Consumer Groups Support Medicine Price Display Law: Transparency for the People, Upholding Consumer Rights

Malaysian consumer groups welcome the enforcement of the medicine price display law, effective 1st May 2025, as a landmark step towards greater transparency, accountability, and consumer empowerment in healthcare. This new regulation, known as the Price Control and Anti-Profiteering (Price Marking for Drug) Order 2025 and gazetted under the Price Control and Anti-Profiteering Act 2011, requires all private healthcare facilities and community pharmacies to clearly display the prices of all medicines for human use, including prescription and non-prescription drugs, traditional medicines, and health supplements.

The new law is a critical step toward addressing longstanding issues of price opacity and wide price variations that have disadvantaged consumers. This new law is a price display mechanism, and must not be confused with price control. It is the fundamental right of a consumer to be informed, to be heard, to choose and to be safe in relation to the goods which they consume. Medicines are an essential good where there is information asymmetry in its provision and consumption. Hence, by requiring price display, the Ministry of Domestic Trade and Cost of Living (KPDN) has taken the step to uphold consumers’ universal rights to information and choice, allowing Malaysians to compare medicine prices, plan their healthcare expenses, and avoid being overcharged. With Malaysia’s medical inflation rate reaching 15%, well above regional and global averages, transparent pricing is a necessary first step towards curbing unjustified price hikes and protect household budgets.

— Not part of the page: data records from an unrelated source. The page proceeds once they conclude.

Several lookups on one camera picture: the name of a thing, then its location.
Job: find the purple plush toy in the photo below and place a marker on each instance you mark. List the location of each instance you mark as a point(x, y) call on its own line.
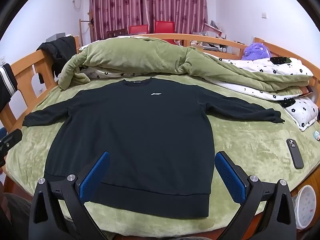
point(255, 51)

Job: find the green flower-lined duvet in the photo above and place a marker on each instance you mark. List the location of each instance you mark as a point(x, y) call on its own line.
point(137, 55)

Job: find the wooden bed frame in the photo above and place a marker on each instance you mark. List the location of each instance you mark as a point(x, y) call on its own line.
point(22, 67)

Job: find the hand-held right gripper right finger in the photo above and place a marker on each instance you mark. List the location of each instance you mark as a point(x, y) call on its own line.
point(230, 177)

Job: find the white plastic basin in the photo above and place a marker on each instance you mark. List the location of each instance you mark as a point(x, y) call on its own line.
point(305, 205)

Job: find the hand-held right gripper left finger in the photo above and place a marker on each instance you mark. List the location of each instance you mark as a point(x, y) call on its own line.
point(95, 177)

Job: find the black white striped garment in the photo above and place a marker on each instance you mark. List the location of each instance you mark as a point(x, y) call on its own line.
point(6, 82)

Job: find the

The law has come about after an extensive public consultation process lasting more than 5 years. The initial intention of the Ministry of Health was a proposed pilot mechanism to have caps on the mark up on selected single source prescription medicines to deal with high medicines prices in Malaysia.

Price regulation is recommended by the World Health Organization, especially in the private healthcare sector where consumers pay out of pocket (OOP) for medicines, by setting maximum wholesale and retail prices in the pharmaceutical supply chain for prescription medicines where there is only one supplier. The monopolies enjoyed by single source suppliers allow them complete pricing discretion leading in some cases to unaccountable, exorbitant and unaffordable high medicines for both patients and health systems globally. The result can be financial catastrophe for households in the case of cancer medicines for example, and stretched healthcare budgets resulting in prioritising and rationalising by the government to meet the nation’s health needs. Due to severe opposition, largely by industry and some professional bodies, to this price mark-up regulation, the initial mechanism proposed by MOH was dropped to our disappointment.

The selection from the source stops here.